*Exercise details*. In the records below, some lines hold the word "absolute". Copy each of those lines.

Top of Source information

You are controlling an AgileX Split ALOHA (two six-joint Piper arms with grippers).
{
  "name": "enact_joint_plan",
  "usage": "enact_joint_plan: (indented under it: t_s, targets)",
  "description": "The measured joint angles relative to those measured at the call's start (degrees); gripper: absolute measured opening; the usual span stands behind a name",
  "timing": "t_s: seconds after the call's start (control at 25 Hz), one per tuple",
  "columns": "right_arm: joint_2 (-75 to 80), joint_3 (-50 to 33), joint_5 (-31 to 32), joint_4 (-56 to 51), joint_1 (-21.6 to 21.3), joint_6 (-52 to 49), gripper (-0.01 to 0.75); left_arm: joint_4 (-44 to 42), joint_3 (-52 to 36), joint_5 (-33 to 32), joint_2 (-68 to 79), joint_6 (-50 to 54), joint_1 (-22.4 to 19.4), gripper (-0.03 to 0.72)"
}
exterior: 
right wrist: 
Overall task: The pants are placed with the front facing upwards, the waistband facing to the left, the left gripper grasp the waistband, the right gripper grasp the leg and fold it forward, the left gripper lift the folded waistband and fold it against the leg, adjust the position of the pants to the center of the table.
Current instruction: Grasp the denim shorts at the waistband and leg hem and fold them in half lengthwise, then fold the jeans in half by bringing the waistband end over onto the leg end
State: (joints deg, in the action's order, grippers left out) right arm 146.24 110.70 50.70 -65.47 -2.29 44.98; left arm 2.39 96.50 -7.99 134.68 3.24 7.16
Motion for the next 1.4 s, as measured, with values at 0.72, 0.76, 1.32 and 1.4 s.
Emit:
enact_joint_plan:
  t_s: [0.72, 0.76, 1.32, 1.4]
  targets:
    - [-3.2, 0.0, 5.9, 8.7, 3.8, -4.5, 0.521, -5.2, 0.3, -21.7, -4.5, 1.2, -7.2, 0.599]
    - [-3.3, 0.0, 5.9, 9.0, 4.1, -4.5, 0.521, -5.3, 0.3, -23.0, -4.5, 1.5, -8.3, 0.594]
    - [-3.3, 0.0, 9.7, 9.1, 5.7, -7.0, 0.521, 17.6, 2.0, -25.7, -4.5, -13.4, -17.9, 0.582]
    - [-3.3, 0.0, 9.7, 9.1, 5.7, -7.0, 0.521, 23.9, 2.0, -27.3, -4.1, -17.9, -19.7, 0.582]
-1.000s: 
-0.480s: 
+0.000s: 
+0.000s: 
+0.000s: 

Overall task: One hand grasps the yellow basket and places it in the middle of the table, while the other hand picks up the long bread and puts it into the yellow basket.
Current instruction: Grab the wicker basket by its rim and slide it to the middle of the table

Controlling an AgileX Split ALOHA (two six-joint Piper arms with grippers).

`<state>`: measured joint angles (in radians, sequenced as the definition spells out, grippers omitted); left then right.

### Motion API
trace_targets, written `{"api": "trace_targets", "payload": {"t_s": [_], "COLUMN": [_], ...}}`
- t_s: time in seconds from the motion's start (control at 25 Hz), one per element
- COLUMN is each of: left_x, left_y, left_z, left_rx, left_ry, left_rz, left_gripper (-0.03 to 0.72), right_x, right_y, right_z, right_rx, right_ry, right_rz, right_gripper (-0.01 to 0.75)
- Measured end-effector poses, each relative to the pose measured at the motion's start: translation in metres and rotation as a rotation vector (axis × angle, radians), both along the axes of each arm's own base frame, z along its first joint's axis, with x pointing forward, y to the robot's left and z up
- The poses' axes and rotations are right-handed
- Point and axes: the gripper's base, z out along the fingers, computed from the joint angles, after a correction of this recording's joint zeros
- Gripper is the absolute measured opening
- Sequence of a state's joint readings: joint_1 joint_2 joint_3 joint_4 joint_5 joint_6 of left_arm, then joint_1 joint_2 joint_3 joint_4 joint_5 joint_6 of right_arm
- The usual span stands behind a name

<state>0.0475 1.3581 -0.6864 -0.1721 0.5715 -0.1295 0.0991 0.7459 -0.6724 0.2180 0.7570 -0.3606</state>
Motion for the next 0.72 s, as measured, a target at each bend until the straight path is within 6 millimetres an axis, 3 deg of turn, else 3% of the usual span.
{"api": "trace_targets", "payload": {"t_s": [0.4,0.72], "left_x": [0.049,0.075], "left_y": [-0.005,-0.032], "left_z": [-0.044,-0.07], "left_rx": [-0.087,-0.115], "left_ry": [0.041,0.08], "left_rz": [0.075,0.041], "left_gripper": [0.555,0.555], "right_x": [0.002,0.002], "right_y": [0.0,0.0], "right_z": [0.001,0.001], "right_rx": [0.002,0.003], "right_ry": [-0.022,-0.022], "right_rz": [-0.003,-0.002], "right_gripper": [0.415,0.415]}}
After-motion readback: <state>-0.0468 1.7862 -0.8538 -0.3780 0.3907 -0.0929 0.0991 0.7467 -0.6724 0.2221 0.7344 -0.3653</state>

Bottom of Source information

*Result*.
  "description": "The measured joint angles relative to those measured at the call's start (degrees); gripper: absolute measured opening; the usual span stands behind a name",
- Gripper is the absolute measured opening

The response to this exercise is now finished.